Mackman Research was commissioned to conduct a client satisfaction survey by the Appointments Commission. They supplied Mackman Research with a potential set of questions and Mackman Research designed a complete questionnaire on behalf of the Appointments Commission.
The survey questions related to the work performed by the Appointments Commission, and the contact clients have with the Commission. Building on the results obtained during a Stakeholder review the satisfaction survey was planned to identify progress; understand clients' views, and look at further improvements and overall satisfaction ratings.
Clients were invited by email invitation from the Commercial Director of the Appointments Commission to take part in the questionnaire to help improve overall services. Survey participation was in the form of a telephone interview, lasting approximately ten minutes with a Mackman researcher. The client provided 248 individual contact details.

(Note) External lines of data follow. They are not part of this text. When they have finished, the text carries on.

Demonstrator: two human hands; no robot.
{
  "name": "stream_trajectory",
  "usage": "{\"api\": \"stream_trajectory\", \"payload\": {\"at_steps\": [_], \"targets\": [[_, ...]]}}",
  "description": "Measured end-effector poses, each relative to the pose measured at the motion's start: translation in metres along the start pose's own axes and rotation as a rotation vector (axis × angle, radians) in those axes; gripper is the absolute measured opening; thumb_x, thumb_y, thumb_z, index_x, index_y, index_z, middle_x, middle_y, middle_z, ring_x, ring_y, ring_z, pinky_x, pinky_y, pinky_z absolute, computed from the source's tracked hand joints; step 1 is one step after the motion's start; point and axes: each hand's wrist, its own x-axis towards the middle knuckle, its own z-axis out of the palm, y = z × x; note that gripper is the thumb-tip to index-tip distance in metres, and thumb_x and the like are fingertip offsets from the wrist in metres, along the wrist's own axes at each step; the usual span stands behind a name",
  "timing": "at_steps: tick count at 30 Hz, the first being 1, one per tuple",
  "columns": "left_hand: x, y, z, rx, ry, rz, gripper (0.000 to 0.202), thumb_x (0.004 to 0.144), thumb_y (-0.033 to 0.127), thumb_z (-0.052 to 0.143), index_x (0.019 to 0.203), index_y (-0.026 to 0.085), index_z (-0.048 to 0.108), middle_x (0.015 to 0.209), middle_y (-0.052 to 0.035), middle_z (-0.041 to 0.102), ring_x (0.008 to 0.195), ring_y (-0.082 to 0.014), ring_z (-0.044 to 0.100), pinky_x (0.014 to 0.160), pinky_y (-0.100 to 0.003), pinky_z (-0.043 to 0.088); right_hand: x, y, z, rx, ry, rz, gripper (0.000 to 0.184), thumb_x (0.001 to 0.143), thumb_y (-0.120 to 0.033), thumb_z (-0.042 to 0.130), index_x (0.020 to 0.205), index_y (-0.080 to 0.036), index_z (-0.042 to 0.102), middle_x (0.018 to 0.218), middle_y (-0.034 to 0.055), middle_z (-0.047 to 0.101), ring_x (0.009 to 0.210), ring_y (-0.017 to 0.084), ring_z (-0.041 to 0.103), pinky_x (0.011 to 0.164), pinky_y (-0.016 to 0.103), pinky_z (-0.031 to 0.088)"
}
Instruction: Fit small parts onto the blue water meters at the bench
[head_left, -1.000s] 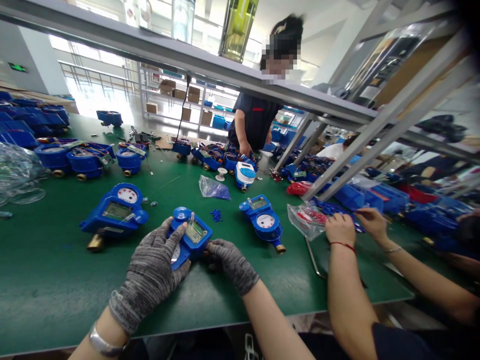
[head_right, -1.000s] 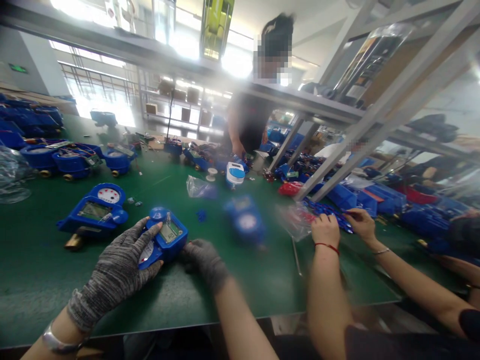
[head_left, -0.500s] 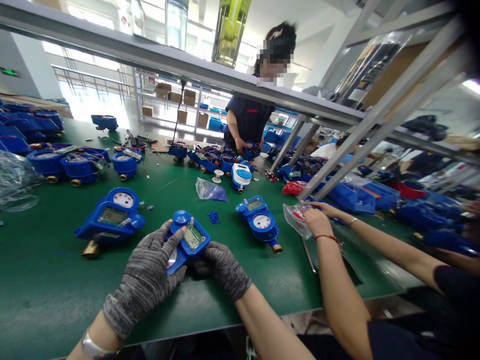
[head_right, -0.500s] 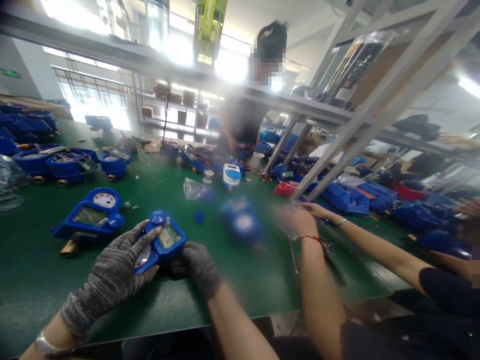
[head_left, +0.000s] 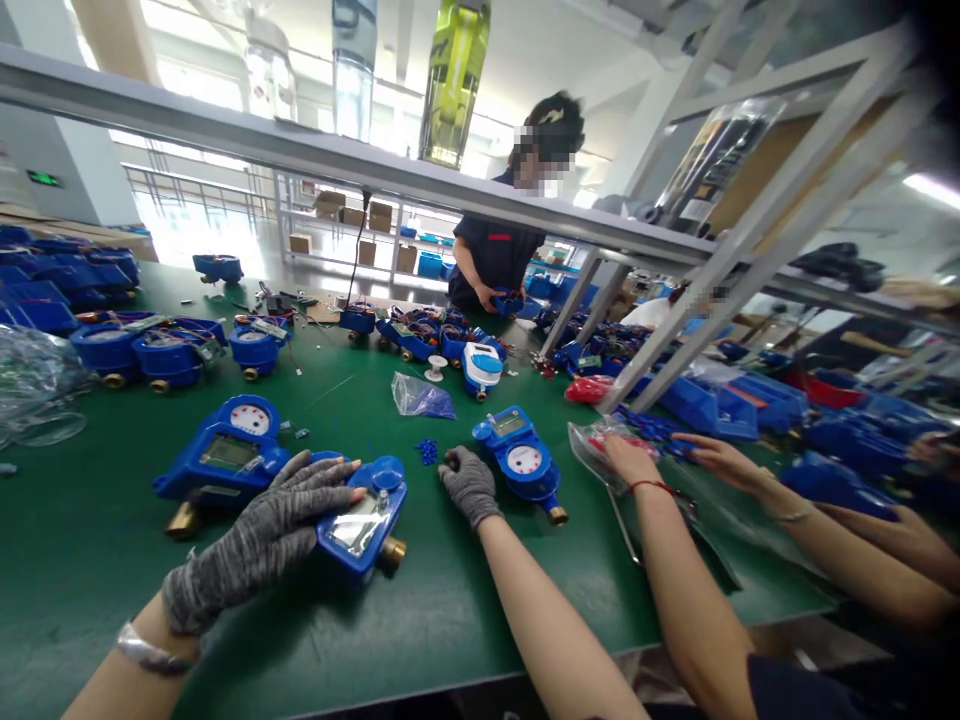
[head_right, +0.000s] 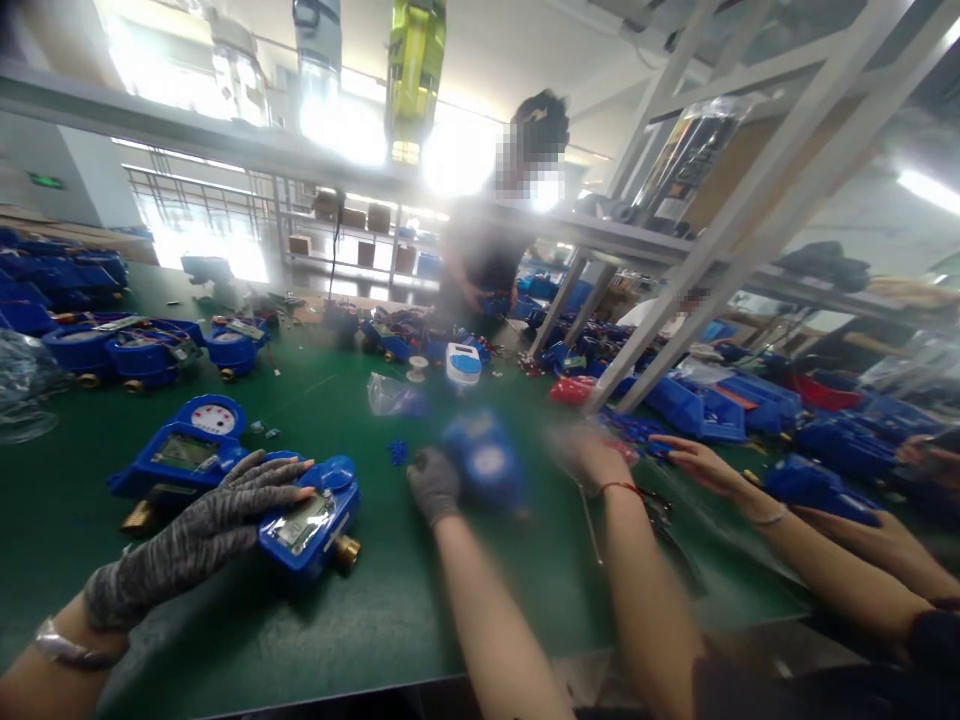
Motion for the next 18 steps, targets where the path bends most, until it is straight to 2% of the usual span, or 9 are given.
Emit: {"api": "stream_trajectory", "payload": {"at_steps": [2, 6, 8, 10, 14, 18], "targets": [[0.002, -0.001, -0.004, -0.108, -0.008, -0.009, 0.042, 0.097, 0.023, 0.036, 0.132, 0.035, 0.055, 0.145, 0.0015, 0.047, 0.139, -0.0219, 0.036, 0.12, -0.051, 0.013, 0.005, -0.004, 0.007, -0.068, 0.015, -0.008, 0.018, 0.081, -0.026, 0.061, 0.094, -0.017, 0.069, 0.093, 0.0079, 0.071, 0.086, 0.019, 0.065, 0.076, 0.028, 0.045], [0.016, 0.002, 0.006, -0.225, 0.192, -0.108, 0.032, 0.095, 0.026, 0.043, 0.118, 0.028, 0.065, 0.124, -0.0021, 0.065, 0.131, -0.0226, 0.047, 0.12, -0.053, 0.011, 0.001, -0.012, 0.007, -0.175, 0.008, -0.048, 0.02, 0.087, -0.026, 0.053, 0.09, -0.015, 0.07, 0.091, 0.0103, 0.071, 0.085, 0.02, 0.064, 0.076, 0.028, 0.043], [0.026, 0.003, 0.011, -0.262, 0.243, -0.162, 0.027, 0.092, 0.028, 0.049, 0.111, 0.027, 0.069, 0.117, -0.0025, 0.069, 0.126, -0.0236, 0.052, 0.12, -0.054, 0.011, -0.005, -0.013, 0.003, -0.22, -0.011, -0.088, 0.02, 0.087, -0.023, 0.052, 0.09, -0.013, 0.07, 0.093, 0.0128, 0.07, 0.089, 0.022, 0.063, 0.078, 0.029, 0.042], [0.036, 0.002, 0.012, -0.347, 0.218, -0.182, 0.024, 0.089, 0.03, 0.053, 0.104, 0.026, 0.071, 0.113, -0.0037, 0.07, 0.124, -0.0247, 0.052, 0.119, -0.053, 0.016, -0.012, -0.012, 0.0, -0.257, -0.04, -0.13, 0.017, 0.085, -0.019, 0.054, 0.088, -0.012, 0.07, 0.094, 0.0153, 0.069, 0.092, 0.024, 0.062, 0.08, 0.031, 0.042], [0.05, 0.0, 0.006, -0.513, 0.15, -0.188, 0.023, 0.088, 0.035, 0.054, 0.095, 0.025, 0.073, 0.112, -0.0068, 0.069, 0.125, -0.0255, 0.051, 0.112, -0.047, 0.036, -0.023, -0.01, -0.002, -0.272, -0.086, -0.18, 0.015, 0.083, -0.018, 0.056, 0.086, -0.013, 0.07, 0.093, 0.0159, 0.068, 0.088, 0.024, 0.061, 0.077, 0.031, 0.042], [0.057, 0.0, 0.003, -0.575, 0.116, -0.18, 0.023, 0.088, 0.037, 0.055, 0.092, 0.024, 0.074, 0.109, -0.0068, 0.07, 0.12, -0.0253, 0.055, 0.111, -0.046, 0.038, -0.027, -0.009, -0.003, -0.211, -0.074, -0.18, 0.016, 0.086, -0.019, 0.053, 0.084, -0.012, 0.068, 0.088, 0.014, 0.067, 0.082, 0.022, 0.061, 0.074, 0.03, 0.042]]}}
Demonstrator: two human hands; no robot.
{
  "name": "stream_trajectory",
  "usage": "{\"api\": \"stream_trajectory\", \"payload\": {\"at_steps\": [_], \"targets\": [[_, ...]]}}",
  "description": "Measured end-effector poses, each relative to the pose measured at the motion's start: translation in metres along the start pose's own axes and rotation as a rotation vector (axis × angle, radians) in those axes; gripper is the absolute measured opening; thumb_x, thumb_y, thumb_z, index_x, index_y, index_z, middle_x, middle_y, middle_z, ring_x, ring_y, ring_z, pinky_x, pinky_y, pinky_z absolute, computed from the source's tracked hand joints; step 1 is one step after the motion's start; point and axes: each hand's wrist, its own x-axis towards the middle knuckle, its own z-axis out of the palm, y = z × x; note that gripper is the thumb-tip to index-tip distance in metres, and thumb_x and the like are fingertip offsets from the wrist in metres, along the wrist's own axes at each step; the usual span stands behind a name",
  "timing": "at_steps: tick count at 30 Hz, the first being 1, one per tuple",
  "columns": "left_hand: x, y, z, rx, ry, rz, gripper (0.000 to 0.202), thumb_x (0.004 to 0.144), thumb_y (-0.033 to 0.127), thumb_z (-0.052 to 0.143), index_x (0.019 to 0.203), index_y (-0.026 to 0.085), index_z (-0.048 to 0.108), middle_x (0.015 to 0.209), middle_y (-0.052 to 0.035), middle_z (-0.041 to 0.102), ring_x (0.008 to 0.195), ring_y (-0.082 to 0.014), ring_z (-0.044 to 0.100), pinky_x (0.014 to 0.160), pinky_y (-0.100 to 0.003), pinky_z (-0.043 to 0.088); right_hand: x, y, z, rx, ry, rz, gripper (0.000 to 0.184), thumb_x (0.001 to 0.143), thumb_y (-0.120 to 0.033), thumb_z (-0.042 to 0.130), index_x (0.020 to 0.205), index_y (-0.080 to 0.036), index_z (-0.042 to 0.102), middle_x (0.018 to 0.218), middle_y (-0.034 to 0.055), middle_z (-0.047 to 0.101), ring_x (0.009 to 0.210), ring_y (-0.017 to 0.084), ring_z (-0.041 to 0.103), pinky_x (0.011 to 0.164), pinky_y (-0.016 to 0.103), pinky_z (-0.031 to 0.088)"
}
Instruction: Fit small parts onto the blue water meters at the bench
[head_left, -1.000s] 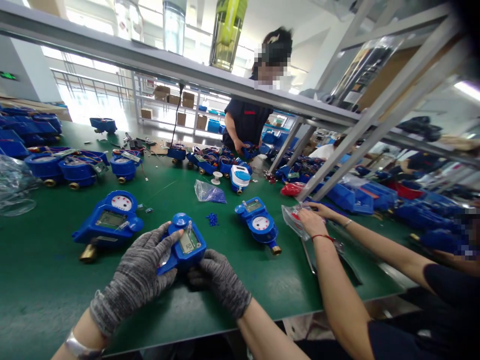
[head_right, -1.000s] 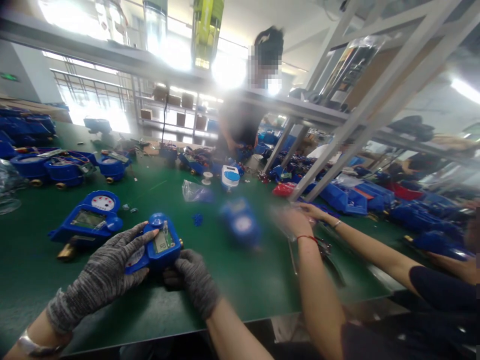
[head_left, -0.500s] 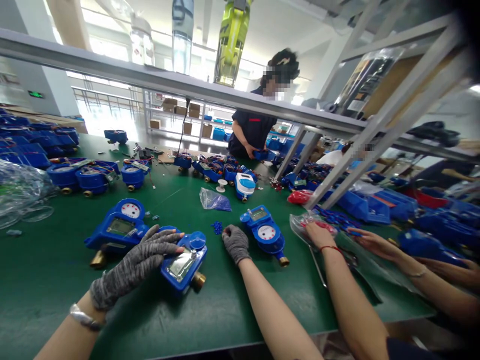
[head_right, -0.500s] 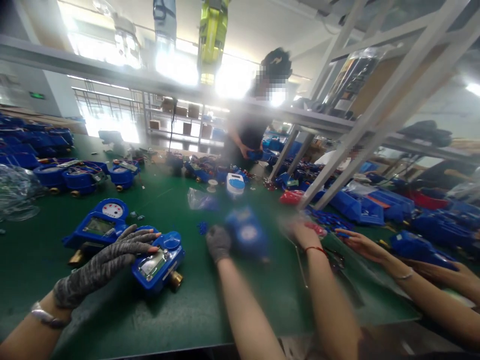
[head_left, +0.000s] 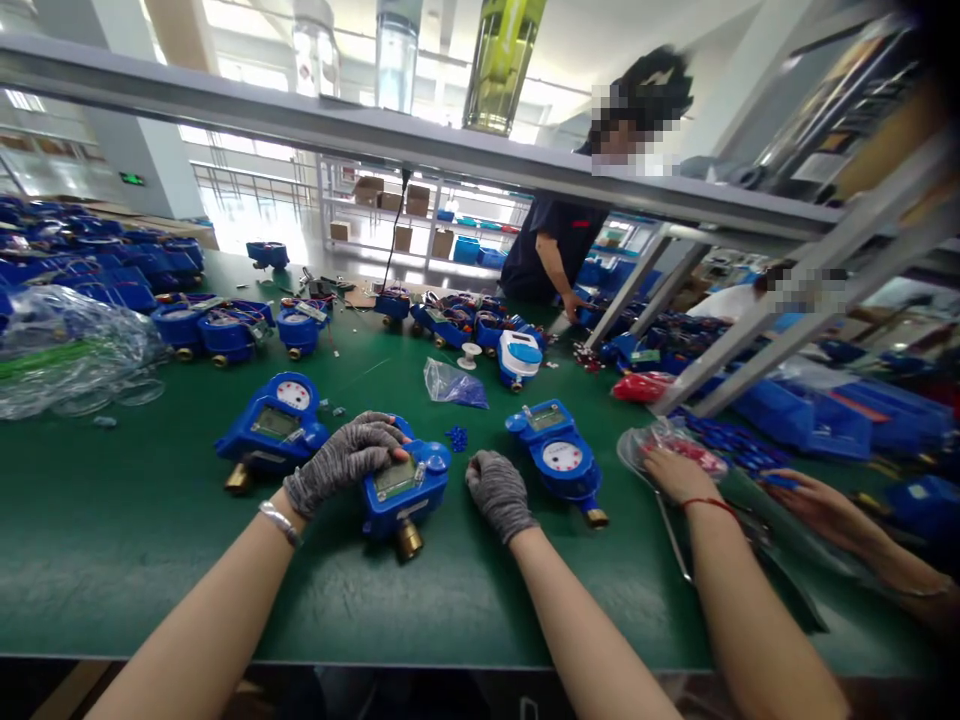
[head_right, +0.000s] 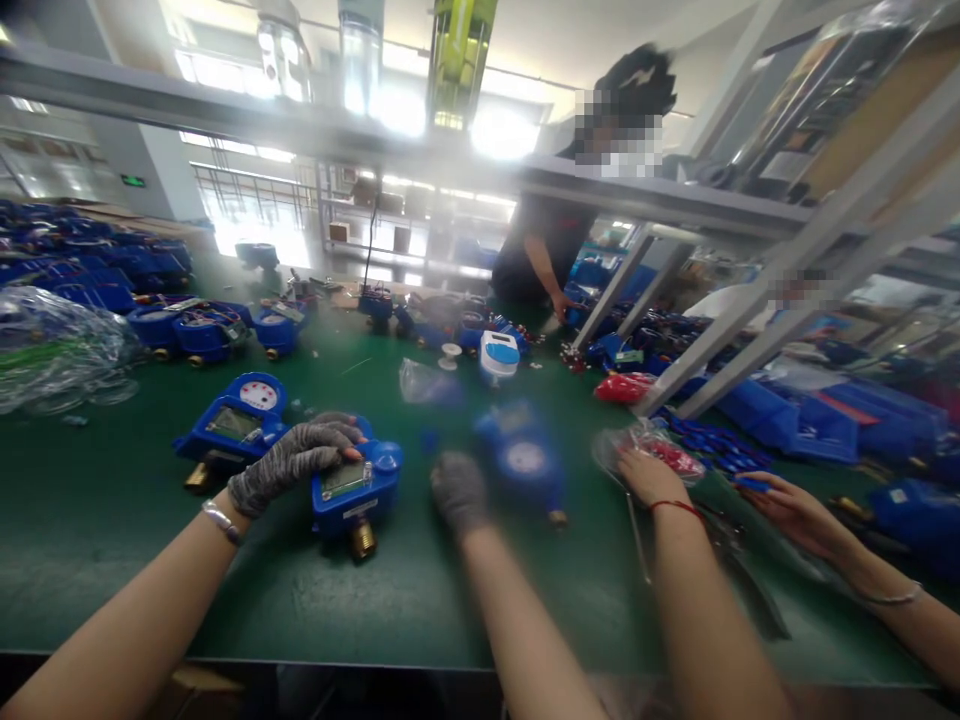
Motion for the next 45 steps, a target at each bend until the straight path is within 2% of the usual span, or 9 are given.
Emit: {"api": "stream_trajectory", "payload": {"at_steps": [4, 12, 26, 28, 30, 33, 35, 38, 45], "targets": [[0.002, -0.004, 0.0, -0.029, -0.02, 0.006, 0.022, 0.088, 0.035, 0.055, 0.092, 0.024, 0.074, 0.11, -0.0061, 0.069, 0.119, -0.0248, 0.055, 0.111, -0.045, 0.037, -0.01, -0.004, -0.011, 0.126, 0.014, -0.045, 0.015, 0.089, -0.021, 0.053, 0.089, -0.015, 0.067, 0.088, 0.0069, 0.068, 0.081, 0.016, 0.062, 0.073, 0.025, 0.045], [0.003, -0.016, -0.001, -0.039, -0.041, 0.02, 0.023, 0.09, 0.038, 0.056, 0.095, 0.024, 0.074, 0.111, -0.0078, 0.068, 0.124, -0.0262, 0.05, 0.113, -0.046, 0.034, -0.036, -0.026, -0.034, 0.437, 0.015, -0.43, 0.009, 0.085, -0.018, 0.057, 0.084, -0.015, 0.065, 0.084, 0.0048, 0.065, 0.08, 0.016, 0.058, 0.077, 0.028, 0.046], [0.004, -0.036, -0.001, -0.129, -0.056, 0.073, 0.021, 0.09, 0.033, 0.058, 0.098, 0.022, 0.073, 0.114, -0.0088, 0.066, 0.124, -0.0284, 0.047, 0.112, -0.045, 0.033, -0.058, -0.019, -0.021, 0.44, 0.097, -0.6, 0.017, 0.086, -0.015, 0.054, 0.095, -0.017, 0.068, 0.092, 0.009, 0.065, 0.087, 0.02, 0.057, 0.08, 0.035, 0.049], [0.004, -0.037, -0.001, -0.142, -0.061, 0.083, 0.02, 0.09, 0.032, 0.059, 0.099, 0.022, 0.073, 0.114, -0.0086, 0.066, 0.124, -0.0285, 0.047, 0.112, -0.045, 0.033, -0.061, -0.02, -0.023, 0.504, 0.058, -0.524, 0.02, 0.087, -0.018, 0.053, 0.101, -0.018, 0.068, 0.097, 0.0092, 0.066, 0.092, 0.022, 0.058, 0.084, 0.038, 0.049], [0.004, -0.037, -0.001, -0.153, -0.059, 0.093, 0.02, 0.09, 0.033, 0.059, 0.099, 0.022, 0.074, 0.114, -0.0087, 0.066, 0.123, -0.029, 0.048, 0.111, -0.046, 0.033, -0.06, -0.024, -0.025, 0.699, -0.043, -0.305, 0.022, 0.087, -0.025, 0.055, 0.103, -0.018, 0.068, 0.099, 0.0089, 0.067, 0.092, 0.022, 0.062, 0.084, 0.039, 0.051], [0.002, -0.036, -0.001, -0.163, -0.051, 0.094, 0.02, 0.09, 0.032, 0.059, 0.099, 0.022, 0.073, 0.113, -0.0092, 0.066, 0.123, -0.0294, 0.048, 0.111, -0.046, 0.033, -0.051, -0.034, -0.026, 1.127, -0.361, 0.103, 0.032, 0.082, -0.038, 0.06, 0.105, -0.016, 0.064, 0.094, 0.0094, 0.069, 0.081, 0.023, 0.067, 0.07, 0.039, 0.056], [0.002, -0.035, -0.001, -0.162, -0.053, 0.083, 0.019, 0.09, 0.03, 0.059, 0.099, 0.021, 0.073, 0.113, -0.0093, 0.065, 0.122, -0.0292, 0.048, 0.11, -0.046, 0.034, -0.044, -0.04, -0.026, 1.319, -0.563, 0.236, 0.043, 0.076, -0.043, 0.065, 0.107, -0.014, 0.061, 0.088, 0.0094, 0.069, 0.072, 0.023, 0.068, 0.06, 0.037, 0.056], [0.002, -0.035, -0.002, -0.153, -0.061, 0.077, 0.018, 0.09, 0.028, 0.058, 0.099, 0.021, 0.073, 0.115, -0.0091, 0.065, 0.122, -0.029, 0.049, 0.11, -0.046, 0.035, -0.039, -0.046, -0.025, 1.393, -0.648, 0.261, 0.052, 0.068, -0.042, 0.071, 0.108, -0.012, 0.059, 0.079, 0.0082, 0.069, 0.061, 0.019, 0.067, 0.054, 0.033, 0.055], [0.005, -0.036, -0.002, -0.127, -0.049, 0.137, 0.021, 0.09, 0.035, 0.058, 0.098, 0.023, 0.074, 0.112, -0.0086, 0.067, 0.122, -0.0292, 0.049, 0.11, -0.047, 0.034, -0.044, -0.047, -0.028, 1.331, -0.543, 0.22, 0.065, 0.066, -0.045, 0.073, 0.119, -0.014, 0.051, 0.069, 0.0012, 0.066, 0.051, 0.014, 0.061, 0.051, 0.029, 0.053]]}}
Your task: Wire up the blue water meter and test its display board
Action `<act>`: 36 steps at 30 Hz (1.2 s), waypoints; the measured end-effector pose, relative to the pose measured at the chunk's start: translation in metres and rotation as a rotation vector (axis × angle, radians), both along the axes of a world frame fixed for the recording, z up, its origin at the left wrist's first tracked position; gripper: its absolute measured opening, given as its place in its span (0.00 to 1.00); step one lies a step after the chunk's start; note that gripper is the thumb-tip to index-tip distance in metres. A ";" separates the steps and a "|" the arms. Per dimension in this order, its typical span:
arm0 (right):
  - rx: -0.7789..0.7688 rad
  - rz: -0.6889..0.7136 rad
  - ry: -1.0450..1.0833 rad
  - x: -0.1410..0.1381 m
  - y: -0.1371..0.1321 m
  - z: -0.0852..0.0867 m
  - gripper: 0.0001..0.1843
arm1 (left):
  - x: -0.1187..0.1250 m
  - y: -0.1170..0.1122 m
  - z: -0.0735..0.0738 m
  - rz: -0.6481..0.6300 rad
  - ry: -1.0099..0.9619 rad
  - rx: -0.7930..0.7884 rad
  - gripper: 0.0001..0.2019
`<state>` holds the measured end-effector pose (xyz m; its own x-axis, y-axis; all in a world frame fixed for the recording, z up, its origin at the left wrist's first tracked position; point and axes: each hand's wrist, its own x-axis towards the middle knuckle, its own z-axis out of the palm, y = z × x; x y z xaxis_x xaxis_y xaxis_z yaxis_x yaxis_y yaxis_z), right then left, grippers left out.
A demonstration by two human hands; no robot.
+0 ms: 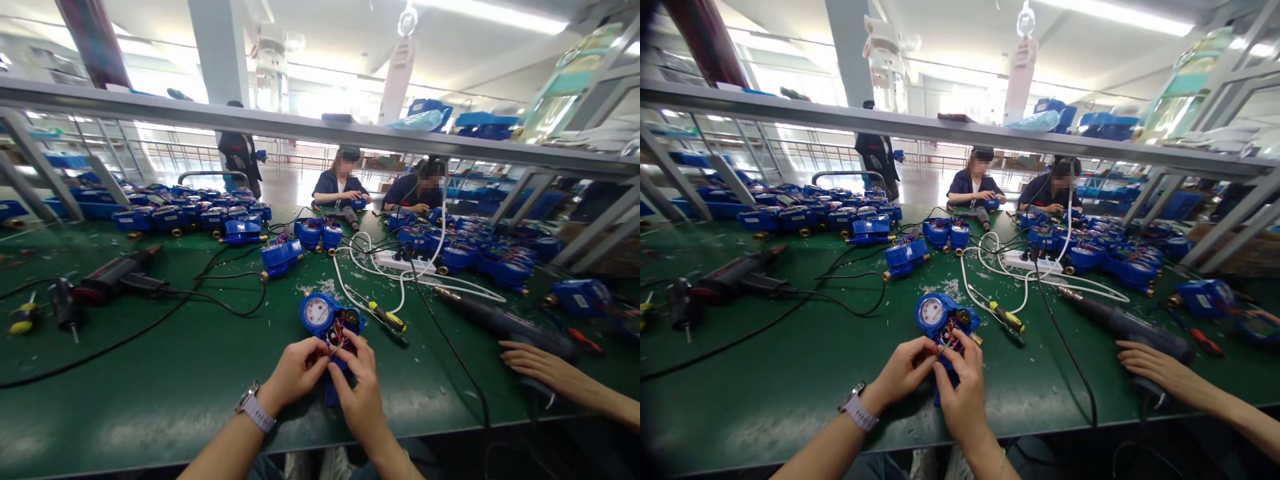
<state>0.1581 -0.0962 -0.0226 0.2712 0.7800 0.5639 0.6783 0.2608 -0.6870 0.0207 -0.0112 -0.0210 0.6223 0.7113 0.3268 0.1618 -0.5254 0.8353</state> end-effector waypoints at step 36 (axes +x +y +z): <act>-0.045 0.025 0.356 0.003 0.004 0.005 0.11 | 0.005 0.004 0.000 -0.086 -0.128 -0.332 0.16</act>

Numerous attempts were made to book a convenient time to conduct the survey with each and every contact. A total of 153 respondents took part. Several respondents asked for the survey to be emailed. A live connection was set up, so clients could answer the survey questions in their own time. Contacts who were unobtainable by telephone and had an email address supplied, were invited to take part through additional email invitation.
From a population of 238 individual contacts, 153 contacts took part. This achieved a confidence level of 95% and a confidence interval of +/-4.74%.
The survey consisted of 10 closed questions and one concluding open-ended question. The survey findings informed many recommendations for change and development at the Appointments Commission. The research gave the impression that many respondents compare the Commission's recruitment strategy and campaign to that which may be supplied by a commercial recruitment organisation. It was suggested, the Appointments Commission conduct additional research into the practices of commercial organisations in order to hone skills. Continuous updates with clients and forward thinking ways of communicating were seen as critical areas for development.